--- Data provided ---
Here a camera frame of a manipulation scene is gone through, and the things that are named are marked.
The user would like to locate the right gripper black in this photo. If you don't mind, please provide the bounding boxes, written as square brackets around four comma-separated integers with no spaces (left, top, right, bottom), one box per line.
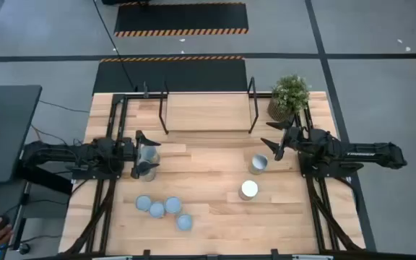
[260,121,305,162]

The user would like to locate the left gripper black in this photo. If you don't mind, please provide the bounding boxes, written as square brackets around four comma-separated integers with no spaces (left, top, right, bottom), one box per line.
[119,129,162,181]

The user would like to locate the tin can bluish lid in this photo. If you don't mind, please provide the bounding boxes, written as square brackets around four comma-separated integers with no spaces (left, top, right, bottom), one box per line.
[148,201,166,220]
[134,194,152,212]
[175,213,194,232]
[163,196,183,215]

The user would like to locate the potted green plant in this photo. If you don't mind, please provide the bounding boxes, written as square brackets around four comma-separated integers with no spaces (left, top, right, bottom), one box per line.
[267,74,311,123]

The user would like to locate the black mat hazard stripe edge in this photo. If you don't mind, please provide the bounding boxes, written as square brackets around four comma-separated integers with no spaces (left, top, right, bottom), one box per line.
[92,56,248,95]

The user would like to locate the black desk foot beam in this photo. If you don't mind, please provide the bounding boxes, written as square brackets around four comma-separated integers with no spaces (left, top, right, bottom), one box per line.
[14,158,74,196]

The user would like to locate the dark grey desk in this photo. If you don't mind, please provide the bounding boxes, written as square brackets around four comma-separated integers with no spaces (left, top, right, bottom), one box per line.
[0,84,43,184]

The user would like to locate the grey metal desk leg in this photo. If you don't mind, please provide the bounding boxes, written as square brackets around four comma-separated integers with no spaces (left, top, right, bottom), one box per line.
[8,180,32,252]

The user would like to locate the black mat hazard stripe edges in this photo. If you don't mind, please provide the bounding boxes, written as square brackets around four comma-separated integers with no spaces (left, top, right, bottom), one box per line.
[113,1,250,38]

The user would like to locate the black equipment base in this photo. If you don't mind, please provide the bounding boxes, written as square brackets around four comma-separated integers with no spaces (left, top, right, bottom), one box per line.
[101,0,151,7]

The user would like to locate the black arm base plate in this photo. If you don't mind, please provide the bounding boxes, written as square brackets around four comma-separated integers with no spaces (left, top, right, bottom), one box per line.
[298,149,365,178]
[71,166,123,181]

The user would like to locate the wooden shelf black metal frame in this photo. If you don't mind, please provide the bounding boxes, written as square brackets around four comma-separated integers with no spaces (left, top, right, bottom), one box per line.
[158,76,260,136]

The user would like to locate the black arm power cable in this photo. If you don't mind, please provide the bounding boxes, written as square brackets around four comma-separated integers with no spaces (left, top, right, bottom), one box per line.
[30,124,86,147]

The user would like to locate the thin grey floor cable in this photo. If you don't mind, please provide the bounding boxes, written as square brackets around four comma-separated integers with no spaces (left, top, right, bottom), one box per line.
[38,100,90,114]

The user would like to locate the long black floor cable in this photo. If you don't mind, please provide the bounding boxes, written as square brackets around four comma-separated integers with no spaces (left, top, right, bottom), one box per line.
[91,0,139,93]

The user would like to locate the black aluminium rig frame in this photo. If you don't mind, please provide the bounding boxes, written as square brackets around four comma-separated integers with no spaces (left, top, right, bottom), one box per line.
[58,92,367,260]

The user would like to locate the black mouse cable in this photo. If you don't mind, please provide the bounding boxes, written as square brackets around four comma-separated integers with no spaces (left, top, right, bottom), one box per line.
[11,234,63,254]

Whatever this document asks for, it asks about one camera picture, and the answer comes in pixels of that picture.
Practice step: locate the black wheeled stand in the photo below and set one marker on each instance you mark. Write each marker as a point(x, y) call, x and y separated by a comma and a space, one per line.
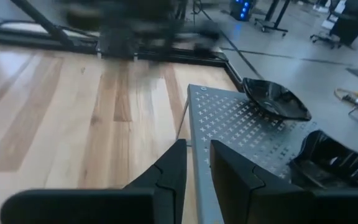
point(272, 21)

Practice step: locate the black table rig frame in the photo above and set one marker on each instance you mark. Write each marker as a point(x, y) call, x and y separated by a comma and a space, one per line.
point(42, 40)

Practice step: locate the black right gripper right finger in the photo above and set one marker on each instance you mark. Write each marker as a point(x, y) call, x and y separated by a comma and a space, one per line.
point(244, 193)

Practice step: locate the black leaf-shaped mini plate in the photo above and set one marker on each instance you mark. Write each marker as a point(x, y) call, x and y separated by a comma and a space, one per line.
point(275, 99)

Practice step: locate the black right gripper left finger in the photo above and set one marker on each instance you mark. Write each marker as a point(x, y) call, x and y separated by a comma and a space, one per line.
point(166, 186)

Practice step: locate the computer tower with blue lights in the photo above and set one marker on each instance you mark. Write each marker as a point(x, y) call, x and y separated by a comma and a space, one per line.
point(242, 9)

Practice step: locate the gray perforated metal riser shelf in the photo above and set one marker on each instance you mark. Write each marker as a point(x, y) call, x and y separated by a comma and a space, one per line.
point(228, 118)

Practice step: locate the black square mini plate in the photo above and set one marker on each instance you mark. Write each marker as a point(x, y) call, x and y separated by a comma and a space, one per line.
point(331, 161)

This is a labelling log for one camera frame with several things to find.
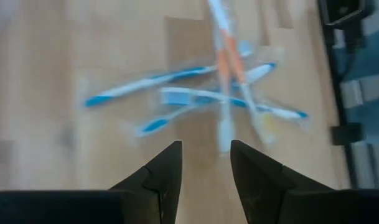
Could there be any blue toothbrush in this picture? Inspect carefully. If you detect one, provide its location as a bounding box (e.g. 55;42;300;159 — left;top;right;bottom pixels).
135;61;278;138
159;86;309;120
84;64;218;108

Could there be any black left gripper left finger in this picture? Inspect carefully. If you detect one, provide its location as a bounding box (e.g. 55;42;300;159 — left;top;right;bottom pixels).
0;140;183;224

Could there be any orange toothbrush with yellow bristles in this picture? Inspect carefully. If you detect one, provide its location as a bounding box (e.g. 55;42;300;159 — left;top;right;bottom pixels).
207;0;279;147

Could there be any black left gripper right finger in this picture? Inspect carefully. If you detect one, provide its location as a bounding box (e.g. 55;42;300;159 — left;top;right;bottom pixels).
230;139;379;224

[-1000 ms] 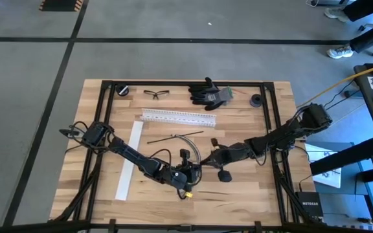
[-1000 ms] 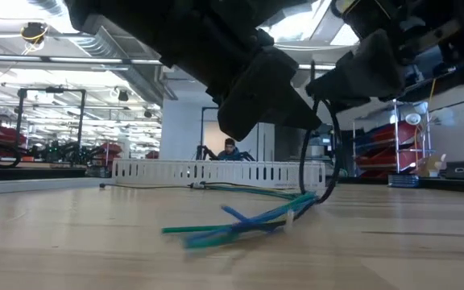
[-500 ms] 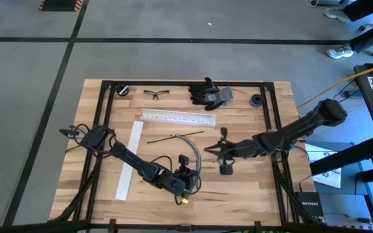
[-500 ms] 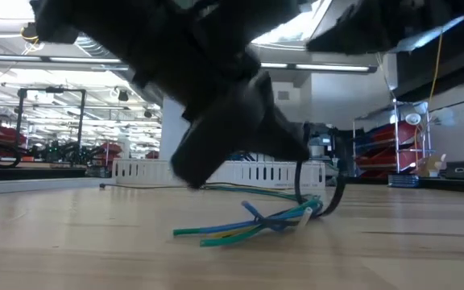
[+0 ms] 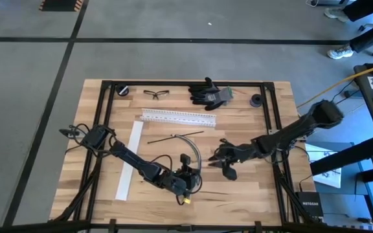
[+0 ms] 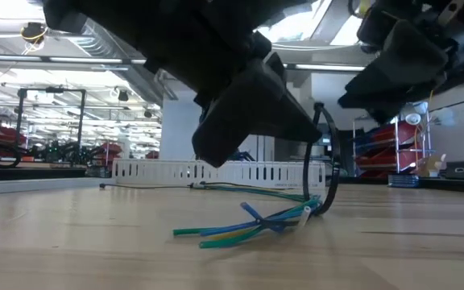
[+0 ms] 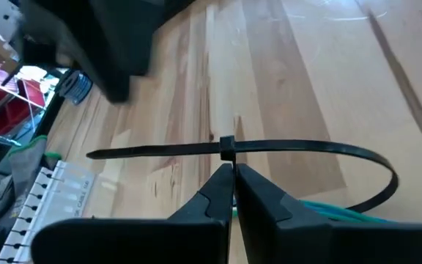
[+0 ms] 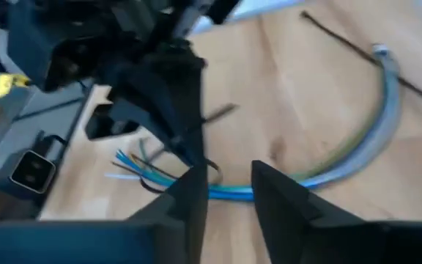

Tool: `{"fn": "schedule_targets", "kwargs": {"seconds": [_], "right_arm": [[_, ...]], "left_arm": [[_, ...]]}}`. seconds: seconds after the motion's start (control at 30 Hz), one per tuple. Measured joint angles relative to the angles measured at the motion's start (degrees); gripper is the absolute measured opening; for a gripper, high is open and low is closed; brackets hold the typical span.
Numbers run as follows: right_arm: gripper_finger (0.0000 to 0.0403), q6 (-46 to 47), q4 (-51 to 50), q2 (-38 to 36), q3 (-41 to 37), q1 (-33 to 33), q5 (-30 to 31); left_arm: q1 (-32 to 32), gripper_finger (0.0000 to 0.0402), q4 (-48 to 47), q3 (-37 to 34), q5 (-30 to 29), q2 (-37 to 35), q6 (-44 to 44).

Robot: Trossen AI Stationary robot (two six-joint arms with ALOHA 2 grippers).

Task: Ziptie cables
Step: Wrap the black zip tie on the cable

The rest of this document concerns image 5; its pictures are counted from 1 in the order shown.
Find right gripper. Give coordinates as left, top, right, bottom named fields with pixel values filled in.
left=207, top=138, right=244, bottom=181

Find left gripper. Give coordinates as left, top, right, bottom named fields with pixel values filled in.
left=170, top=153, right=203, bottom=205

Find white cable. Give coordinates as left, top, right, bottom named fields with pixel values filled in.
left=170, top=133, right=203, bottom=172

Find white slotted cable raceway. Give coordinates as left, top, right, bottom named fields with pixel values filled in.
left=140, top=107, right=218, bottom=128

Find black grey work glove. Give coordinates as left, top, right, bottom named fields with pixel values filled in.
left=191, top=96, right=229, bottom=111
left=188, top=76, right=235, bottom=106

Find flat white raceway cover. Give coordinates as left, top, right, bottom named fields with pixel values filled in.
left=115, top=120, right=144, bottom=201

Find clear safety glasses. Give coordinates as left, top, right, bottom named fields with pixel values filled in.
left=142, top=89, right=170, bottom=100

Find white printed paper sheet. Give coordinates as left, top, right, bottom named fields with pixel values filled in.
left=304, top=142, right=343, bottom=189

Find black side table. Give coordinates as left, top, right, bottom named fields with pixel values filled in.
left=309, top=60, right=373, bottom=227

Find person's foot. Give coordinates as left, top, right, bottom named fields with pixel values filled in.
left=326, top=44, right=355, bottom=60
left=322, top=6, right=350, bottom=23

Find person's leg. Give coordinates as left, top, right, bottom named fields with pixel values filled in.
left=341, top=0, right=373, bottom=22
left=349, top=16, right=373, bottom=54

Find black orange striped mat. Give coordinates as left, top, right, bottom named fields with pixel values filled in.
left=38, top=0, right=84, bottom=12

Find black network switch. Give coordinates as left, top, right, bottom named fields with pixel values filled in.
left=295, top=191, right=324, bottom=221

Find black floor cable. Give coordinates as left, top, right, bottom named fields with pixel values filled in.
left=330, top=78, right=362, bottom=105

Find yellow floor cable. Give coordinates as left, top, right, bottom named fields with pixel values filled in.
---
= Work request =
The count alone is wanted: how many lines above hold the string "document"?

= Response area =
2